Brazil is “on the brink” of shutting down free speech online – but may only be further down the same path President Biden is blazing in the U.S.
Leading free speech activist Michael Shellenberger reported this weekend that a Brazilian Supreme Court justice had ordered a crackdown on posts and accounts on X/Twitter there.
Justice Alexandre de Moraes, says Shellenberger, “illegally demanded that Twitter reveal private information about Twitter users who used hashtags he considered inappropriate. He demanded access to Twitter’s internal data, violating the platform’s policy. He censored, on his own initiative and without any respect for due process, posts on Twitter by parliamentarians from the Brazilian Congress. And Moraes tried to turn Twitter’s content moderation policies into a weapon against supporters of then-president Jair Bolsonaro.”
Shellenberger claims “Google, Facebook, Uber, WhatsApp and Instagram” went along with the free speech crackdown, which “betrayed the people of Brazil. If such evidence is proven, the executives of these companies behaved like cowards: they provided the Brazilian government with personal registration data and telephone numbers without a court order and, therefore, [violated] the law.”
When X/Twitter owner Elon Musk openly defied the Brazilian judge and refused to hand over “private user information, including direct messages, the government attempted to sue Twitter’s top Brazilian lawyer,” Shellenberger reports.
Shellenberger says the judge, Supreme Court Justice Alexandre de Moraes, subsequently opened a criminal investigation into Musk “for allegedly spreading disinformation, obstructing justice, and allowing people who De Moraes had banned from social media to freely express their views. De Moraes said he would fine X twenty thousand dollars per day for every banned person Musk allows to speak.”
“It is not an exaggeration to say that Brazil is on the brink of dictatorship at the hands of a totalitarian Supreme Court Justice named Alexandre de Moraes,” Shellenberger argues.
For his part, Musk writes that “we will probably lose all revenue in Brazil and have to shut down our office there. But principles matter more than profit.”
The question for Americans is whether they are immune from such government overreach.
You have to wonder.
It was alarming enough when U.S. Supreme Court Justice Ketanji Brown Jackson worried in recent oral arguments in the Missouri v. Biden case fighting online censorship by the federal government that the plaintiffs would have “the First Amendment hamstringing the federal government in significant ways in the most important time periods.”
Democrats have openly suggested, even urged, the packing of the U.S. Supreme Court from nine justices to 13 or 15 to let Biden “populate it with more liberal jurists” – presumably more justices like Jackson who view it as a bad thing for the First Amendment to be “hamstringing” the government, as the amendment was clearly intended to do from the beginning.
Missouri v.

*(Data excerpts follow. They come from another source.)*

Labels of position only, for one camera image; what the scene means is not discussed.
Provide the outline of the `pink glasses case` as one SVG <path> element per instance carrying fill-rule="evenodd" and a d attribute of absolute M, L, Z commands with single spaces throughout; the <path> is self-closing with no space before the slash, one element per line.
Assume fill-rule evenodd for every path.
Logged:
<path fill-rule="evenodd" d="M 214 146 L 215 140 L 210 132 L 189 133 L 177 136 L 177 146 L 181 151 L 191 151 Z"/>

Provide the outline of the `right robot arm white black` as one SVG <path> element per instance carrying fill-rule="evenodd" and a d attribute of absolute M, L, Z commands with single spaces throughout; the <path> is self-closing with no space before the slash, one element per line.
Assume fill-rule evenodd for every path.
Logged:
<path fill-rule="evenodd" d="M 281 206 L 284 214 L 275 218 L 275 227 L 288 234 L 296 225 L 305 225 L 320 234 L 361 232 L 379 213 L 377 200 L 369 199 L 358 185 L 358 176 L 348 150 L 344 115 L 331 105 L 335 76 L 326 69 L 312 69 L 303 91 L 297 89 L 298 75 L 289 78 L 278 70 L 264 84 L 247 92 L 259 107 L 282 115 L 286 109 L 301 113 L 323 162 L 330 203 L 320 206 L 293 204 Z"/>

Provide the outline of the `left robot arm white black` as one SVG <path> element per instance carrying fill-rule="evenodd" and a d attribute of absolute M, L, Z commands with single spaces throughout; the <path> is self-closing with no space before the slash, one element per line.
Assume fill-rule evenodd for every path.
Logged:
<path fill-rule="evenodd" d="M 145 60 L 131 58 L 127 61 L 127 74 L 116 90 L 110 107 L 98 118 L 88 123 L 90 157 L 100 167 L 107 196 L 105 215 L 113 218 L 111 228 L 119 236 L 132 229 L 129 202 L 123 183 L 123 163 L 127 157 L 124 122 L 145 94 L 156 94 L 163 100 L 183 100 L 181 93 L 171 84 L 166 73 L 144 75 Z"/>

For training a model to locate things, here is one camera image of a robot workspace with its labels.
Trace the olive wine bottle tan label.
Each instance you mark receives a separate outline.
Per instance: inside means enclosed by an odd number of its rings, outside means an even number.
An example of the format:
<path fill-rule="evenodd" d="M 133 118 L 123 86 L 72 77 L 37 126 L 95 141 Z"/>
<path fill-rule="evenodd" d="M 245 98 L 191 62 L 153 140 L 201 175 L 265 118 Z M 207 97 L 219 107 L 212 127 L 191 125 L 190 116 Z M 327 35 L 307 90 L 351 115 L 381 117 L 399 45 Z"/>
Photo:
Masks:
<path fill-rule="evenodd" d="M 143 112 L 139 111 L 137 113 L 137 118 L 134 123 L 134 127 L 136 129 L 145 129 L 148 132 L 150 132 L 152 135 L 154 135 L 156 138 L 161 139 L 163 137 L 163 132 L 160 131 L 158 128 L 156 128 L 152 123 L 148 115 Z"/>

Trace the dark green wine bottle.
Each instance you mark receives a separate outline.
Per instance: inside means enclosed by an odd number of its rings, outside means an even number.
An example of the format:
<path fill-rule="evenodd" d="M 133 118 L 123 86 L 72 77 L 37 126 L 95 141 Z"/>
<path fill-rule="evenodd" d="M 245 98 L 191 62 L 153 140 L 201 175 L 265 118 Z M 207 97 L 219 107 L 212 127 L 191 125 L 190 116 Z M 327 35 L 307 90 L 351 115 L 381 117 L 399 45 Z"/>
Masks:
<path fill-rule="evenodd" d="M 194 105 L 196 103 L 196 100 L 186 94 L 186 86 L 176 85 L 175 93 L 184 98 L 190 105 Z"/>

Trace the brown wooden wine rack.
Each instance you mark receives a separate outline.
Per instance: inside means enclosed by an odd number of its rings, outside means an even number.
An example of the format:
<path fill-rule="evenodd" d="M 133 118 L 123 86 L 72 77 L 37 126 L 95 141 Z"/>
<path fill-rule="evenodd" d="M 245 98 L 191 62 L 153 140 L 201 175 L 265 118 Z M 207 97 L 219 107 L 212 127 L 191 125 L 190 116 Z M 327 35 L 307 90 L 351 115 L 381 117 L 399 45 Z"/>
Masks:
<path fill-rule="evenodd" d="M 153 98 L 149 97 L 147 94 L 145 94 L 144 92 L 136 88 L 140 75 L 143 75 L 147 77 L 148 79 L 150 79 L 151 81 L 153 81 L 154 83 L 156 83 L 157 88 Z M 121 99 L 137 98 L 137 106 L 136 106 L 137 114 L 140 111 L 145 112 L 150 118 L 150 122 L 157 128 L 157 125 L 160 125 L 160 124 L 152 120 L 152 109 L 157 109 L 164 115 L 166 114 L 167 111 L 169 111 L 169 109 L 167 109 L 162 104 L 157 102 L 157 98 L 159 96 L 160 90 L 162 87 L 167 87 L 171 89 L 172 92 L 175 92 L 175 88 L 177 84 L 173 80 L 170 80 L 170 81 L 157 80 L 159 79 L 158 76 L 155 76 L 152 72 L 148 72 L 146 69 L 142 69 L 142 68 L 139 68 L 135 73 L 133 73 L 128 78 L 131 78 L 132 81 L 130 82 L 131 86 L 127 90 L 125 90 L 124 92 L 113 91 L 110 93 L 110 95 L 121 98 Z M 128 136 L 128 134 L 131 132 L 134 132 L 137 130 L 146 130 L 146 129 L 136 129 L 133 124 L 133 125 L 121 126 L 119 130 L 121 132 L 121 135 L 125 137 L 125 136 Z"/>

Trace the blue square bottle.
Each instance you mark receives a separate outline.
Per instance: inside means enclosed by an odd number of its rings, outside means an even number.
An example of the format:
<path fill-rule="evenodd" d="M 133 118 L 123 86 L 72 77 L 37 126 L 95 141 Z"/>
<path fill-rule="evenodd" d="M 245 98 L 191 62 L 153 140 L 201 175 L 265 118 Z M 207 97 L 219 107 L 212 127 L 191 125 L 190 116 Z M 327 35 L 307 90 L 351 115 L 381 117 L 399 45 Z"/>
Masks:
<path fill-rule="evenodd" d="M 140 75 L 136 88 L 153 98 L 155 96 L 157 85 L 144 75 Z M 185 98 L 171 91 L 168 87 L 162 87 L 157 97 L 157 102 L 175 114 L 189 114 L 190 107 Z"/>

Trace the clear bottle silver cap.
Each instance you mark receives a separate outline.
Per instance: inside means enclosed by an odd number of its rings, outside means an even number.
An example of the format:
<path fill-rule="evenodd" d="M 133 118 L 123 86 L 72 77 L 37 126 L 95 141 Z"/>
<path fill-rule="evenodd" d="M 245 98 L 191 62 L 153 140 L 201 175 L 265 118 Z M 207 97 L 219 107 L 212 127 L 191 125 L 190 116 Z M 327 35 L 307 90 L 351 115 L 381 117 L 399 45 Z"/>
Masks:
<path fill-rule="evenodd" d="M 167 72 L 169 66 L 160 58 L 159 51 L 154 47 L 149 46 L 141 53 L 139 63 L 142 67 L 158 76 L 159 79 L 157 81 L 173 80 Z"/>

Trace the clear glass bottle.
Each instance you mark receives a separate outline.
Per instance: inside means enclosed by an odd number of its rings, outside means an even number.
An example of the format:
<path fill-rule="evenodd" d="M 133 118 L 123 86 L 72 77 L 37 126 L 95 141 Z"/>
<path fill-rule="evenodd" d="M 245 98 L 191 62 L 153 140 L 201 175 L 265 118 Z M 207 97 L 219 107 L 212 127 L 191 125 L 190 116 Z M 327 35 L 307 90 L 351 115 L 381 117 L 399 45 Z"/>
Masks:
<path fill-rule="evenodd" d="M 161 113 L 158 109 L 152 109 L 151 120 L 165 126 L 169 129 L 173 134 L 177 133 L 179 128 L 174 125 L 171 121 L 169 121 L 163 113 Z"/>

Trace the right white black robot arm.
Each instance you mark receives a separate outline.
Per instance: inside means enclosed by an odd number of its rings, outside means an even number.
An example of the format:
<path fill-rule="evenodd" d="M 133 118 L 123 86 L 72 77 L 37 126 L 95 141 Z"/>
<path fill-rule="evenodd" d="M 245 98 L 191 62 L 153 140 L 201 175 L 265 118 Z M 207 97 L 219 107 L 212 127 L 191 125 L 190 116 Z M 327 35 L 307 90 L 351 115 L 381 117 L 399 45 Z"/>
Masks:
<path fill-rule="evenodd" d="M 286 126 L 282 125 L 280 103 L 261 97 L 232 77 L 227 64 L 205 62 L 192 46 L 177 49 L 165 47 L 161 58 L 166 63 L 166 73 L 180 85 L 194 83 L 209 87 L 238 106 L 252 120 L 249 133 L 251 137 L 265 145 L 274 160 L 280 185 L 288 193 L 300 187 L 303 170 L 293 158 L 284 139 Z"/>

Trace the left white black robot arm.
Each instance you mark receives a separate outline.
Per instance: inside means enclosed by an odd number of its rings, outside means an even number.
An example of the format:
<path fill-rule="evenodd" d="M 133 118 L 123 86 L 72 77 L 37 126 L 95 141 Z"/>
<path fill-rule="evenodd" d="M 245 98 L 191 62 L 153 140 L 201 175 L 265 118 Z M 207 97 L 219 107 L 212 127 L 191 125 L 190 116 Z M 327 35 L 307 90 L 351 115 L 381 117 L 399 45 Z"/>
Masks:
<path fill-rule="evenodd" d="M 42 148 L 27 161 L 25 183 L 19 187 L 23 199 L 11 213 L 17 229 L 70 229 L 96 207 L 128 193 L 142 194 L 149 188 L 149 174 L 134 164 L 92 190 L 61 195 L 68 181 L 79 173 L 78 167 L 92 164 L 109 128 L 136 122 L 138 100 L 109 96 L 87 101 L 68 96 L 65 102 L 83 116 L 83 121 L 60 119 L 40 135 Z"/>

Biden hasn’t yet been tried, but the U.S. Supreme Court is considering whether to approve or dissolve injunctions by two lower courts prohibiting the Biden administration from colluding with Big Tech social media companies to censor conservative posts on such matters as COVID-19 vaccines and lockdowns and the legitimacy of the 2020 and, presumably, the 2024 presidential election.
The high court’s ruling, expected by June, will set the ground rules for online speech in advance of the coming election.
Missouri Attorney General Andrew Bailey, and his predecessor Eric Schmitt who filed the case alongside the Louisiana AG, maintain they have already shown a “vast censorship enterprise” by the Biden administration.
If true, is it so different from Brazil’s?
“Brazil’s present is our future if Democrats achieve their dream of packing the Supreme Court,” warns tech entrepreneur David Sacks.
Says Shellenberger: “The events of the last few weeks make clear that Elon Musk is the only thing standing in the way of global totalitarianism. Without free speech, there can be no democracy. …
“The fact that the future of free speech rests upon the shoulders of a single individual is not something any of us should want.”
Elon Musk, it appears, has become the free speech equivalent of Tiananmen Square’s “Tank Man” – the lone civilian figure courageous enough to stand in front of government tyranny.